(HOW TO COMPLETE THIS TASK) Reproduce all of the entries below exactly, without images.

(INFORMATION SHOWN)
□ □ □
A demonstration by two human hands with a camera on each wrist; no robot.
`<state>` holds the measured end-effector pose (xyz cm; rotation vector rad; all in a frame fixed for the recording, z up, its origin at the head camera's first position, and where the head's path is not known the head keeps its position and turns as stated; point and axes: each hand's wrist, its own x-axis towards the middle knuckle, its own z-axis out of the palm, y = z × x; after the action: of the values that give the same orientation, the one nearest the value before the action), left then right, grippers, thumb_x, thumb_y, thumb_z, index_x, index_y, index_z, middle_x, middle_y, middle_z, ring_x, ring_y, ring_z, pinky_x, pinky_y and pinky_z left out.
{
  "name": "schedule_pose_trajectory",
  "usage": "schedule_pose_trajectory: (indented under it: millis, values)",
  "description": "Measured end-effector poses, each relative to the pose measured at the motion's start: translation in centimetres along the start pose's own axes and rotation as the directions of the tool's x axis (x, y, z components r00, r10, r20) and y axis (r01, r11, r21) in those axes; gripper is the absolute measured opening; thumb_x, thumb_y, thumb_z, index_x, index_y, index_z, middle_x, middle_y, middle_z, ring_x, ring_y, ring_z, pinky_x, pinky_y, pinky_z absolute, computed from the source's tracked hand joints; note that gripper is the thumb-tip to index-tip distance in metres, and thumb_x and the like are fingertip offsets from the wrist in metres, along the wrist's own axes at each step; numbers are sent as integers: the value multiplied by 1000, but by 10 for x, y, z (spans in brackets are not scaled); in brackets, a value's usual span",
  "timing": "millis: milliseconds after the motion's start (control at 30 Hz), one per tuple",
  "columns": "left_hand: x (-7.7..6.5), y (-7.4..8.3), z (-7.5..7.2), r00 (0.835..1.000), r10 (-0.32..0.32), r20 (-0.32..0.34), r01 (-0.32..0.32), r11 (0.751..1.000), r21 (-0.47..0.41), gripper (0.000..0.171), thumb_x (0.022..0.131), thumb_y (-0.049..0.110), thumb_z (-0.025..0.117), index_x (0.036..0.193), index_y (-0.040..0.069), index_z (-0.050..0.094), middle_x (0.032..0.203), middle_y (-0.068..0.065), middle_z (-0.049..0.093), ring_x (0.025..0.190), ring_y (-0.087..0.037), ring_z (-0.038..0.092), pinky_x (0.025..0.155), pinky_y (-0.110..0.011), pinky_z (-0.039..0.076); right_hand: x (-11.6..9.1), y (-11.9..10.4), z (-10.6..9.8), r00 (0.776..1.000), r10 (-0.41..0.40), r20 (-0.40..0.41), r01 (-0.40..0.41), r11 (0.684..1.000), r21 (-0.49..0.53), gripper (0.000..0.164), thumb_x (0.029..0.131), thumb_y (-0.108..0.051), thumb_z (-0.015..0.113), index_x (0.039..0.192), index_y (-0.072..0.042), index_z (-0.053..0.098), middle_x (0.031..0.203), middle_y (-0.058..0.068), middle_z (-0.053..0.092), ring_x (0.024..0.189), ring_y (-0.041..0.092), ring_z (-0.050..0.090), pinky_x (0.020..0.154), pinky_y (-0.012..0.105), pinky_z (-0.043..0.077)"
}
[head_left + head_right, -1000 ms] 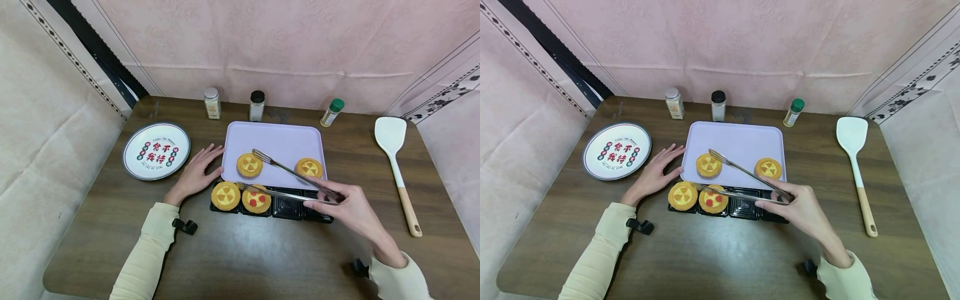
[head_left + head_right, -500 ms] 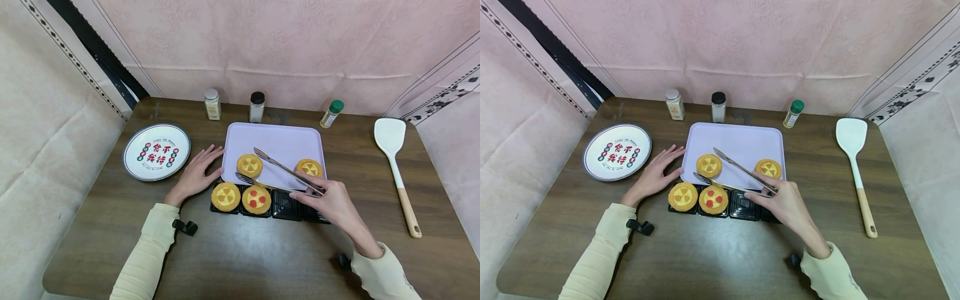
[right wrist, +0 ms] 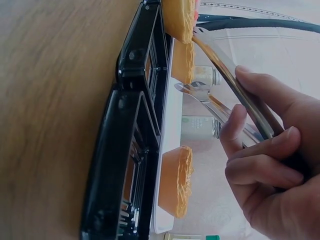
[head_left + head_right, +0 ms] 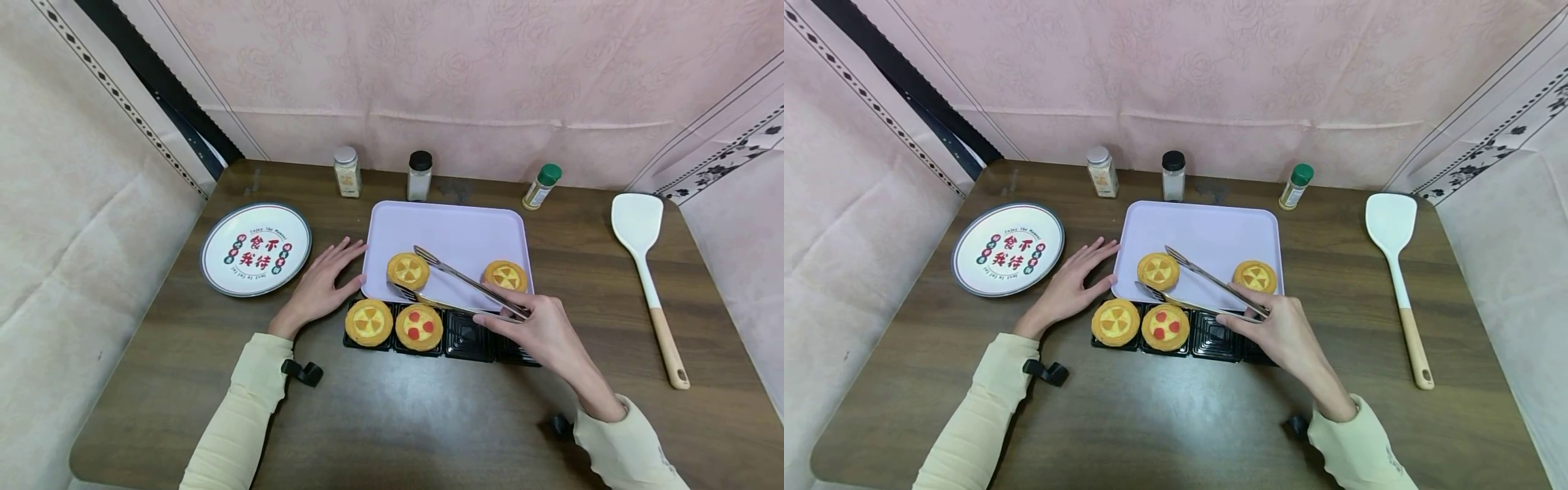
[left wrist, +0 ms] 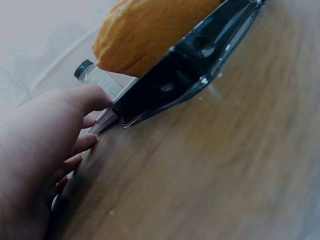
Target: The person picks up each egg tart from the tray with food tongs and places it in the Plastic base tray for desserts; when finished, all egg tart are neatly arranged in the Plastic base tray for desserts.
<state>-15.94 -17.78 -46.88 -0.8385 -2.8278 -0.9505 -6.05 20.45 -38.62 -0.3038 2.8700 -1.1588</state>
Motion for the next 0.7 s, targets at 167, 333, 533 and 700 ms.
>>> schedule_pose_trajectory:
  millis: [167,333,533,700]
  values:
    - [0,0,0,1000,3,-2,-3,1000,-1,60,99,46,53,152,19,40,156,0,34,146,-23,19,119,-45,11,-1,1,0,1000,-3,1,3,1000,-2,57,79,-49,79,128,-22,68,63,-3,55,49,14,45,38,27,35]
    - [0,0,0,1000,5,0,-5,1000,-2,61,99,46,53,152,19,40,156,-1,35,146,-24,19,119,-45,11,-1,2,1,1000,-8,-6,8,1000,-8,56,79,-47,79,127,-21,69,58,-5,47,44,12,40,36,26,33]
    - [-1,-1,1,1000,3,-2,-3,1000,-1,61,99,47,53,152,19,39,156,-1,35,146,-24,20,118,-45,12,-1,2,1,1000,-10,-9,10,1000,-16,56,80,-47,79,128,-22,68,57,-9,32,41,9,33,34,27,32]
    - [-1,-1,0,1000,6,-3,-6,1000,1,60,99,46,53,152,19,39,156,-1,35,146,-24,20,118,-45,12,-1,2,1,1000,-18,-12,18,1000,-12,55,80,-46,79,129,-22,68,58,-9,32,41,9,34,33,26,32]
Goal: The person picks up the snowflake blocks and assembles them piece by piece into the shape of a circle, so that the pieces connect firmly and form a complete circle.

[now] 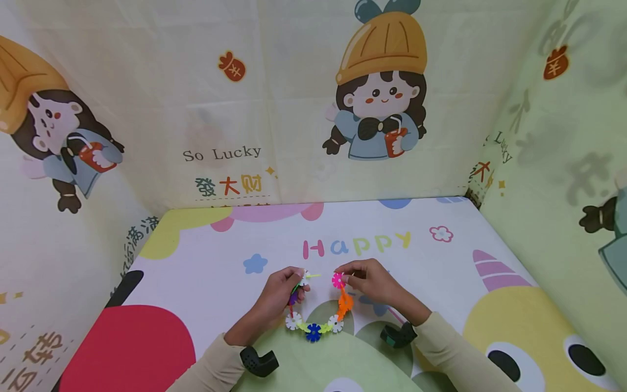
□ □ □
(WRITTEN SOLUTION)
A demonstration by two human hands with a camera on each wrist; no robot.
`<state>` holds the measured end-effector pose (xyz cm; rotation vector rad; all in a frame fixed for the recording, z up, its origin at the head camera's first position, and where the head's path is not known the head keeps its position and turns as stated; point and axes: each hand's wrist, its own x-axis towards the middle knuckle, its own z-axis out of the palm, y = z × x; after the action: of the values that give the same orientation, the one nearest the value before the action), left then right, grippers, thumb_x, thumb_y, thumb_z, index_x, index_y, index_z, middle_x, middle_y, middle_z, ring_x, ring_y, ring_z, pinky_x, pinky_y and pinky_z left out.
{
  "name": "schedule_pose_trajectory",
  "usage": "schedule_pose_trajectory: (indented under it: millis, values)",
  "description": "Measured end-effector poses, each relative to the pose measured at the motion's start: translation in centimetres along the start pose's own axes and rotation as the directions of the tool's x axis (x, y, z components r00, r10, r20) and y axis (r01, r11, r21) in those axes; gripper is the absolute measured opening; thumb_x, thumb_y, thumb_z, index_x, index_y, index_z, middle_x, middle_y, middle_z, ring_x, ring_y, ring_z, pinky_x, pinky_y, pinky_z absolute, computed from the source's tracked hand joints; note that gripper is the thumb-tip to index-tip distance in metres, and thumb_x and the like are fingertip offsets from the wrist in metres, along the wrist's own axes at each step; numbers are sent as integers: the value multiplied by 1000, but by 10 for x, y, z (spans in brackets are not scaled); in brackets, a value's usual span",
  "timing": "millis: milliseconds after the motion's start (control at 30 Hz), one per tuple",
  "columns": "left_hand: x (-7.7..6.5), y (-7.4..8.3), z (-7.5..7.2), r00 (0.835..1.000), r10 (-0.32..0.32), r20 (-0.32..0.34), r01 (-0.32..0.32), r11 (0.751..1.000), r21 (-0.47..0.41), gripper (0.000..0.171), thumb_x (0.022..0.131), thumb_y (-0.049..0.110), thumb_z (-0.025..0.117), index_x (0.036..0.193), index_y (-0.040..0.069), index_z (-0.050..0.094), middle_x (0.032..0.203), middle_y (-0.068..0.065), middle_z (-0.049..0.093), ring_x (0.025..0.190), ring_y (-0.087..0.037), ring_z (-0.038..0.092), pinky_x (0.025..0.155), pinky_y (-0.110..0.011), pinky_z (-0.039..0.076); right_hand: x (-11.6..9.1), y (-11.9..10.4), z (-10.6..9.8), r00 (0.776..1.000), r10 (-0.41..0.40), r20 (-0.40..0.41), r01 (-0.40..0.41), r11 (0.684..1.000), r21 (-0.49..0.53), gripper (0.000..0.164), thumb_x (0.029..0.131), thumb_y (-0.108..0.051), thumb_z (-0.015..0.113), index_x (0.039..0.192), index_y (-0.072..0.042), index_z (-0.053..0.098), middle_x (0.031..0.203), middle_y (-0.058..0.068), middle_z (-0.053..0.092), ring_x (0.024..0.189), ring_y (-0.041..0.092), ring_z (-0.050..0.090), pinky_x (0.020..0.154), pinky_y (-0.012..0.105), pinky_z (-0.043..0.077)"
}
[head_left + head_right, -1000 ms] 
[head_left + head_right, -500 ms] 
[right wrist, +0 ms] 
[head_left + head_right, +0 ms] 
[left wrist, +0 ms] 
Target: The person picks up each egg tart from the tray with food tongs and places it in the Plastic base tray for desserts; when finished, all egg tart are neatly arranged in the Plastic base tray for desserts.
<state>-15.94 -17.78 -46.88 -0.8385 -2.8278 -0.9505 -6.05 20.45 -38.62 -0.3038 2.8700 -1.1588</state>
Motion for the next 0.7 s, targets at 167, 333, 533 and 700 ms.
>>> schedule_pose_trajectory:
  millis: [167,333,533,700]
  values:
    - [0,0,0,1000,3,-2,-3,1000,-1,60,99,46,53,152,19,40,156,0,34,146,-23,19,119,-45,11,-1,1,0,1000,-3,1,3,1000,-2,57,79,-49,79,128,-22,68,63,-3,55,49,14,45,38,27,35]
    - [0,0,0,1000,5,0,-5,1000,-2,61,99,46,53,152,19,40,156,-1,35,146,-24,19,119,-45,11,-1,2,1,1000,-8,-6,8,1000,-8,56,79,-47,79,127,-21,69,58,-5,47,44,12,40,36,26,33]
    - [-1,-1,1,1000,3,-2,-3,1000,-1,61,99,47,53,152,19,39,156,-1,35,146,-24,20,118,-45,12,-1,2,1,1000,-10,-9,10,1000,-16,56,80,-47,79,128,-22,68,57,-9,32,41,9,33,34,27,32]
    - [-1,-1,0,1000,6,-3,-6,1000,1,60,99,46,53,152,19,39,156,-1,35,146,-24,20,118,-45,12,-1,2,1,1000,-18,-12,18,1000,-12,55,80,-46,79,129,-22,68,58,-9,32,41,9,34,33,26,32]
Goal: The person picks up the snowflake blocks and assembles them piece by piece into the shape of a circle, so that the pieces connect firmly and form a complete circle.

[now] 

The full output has already been given.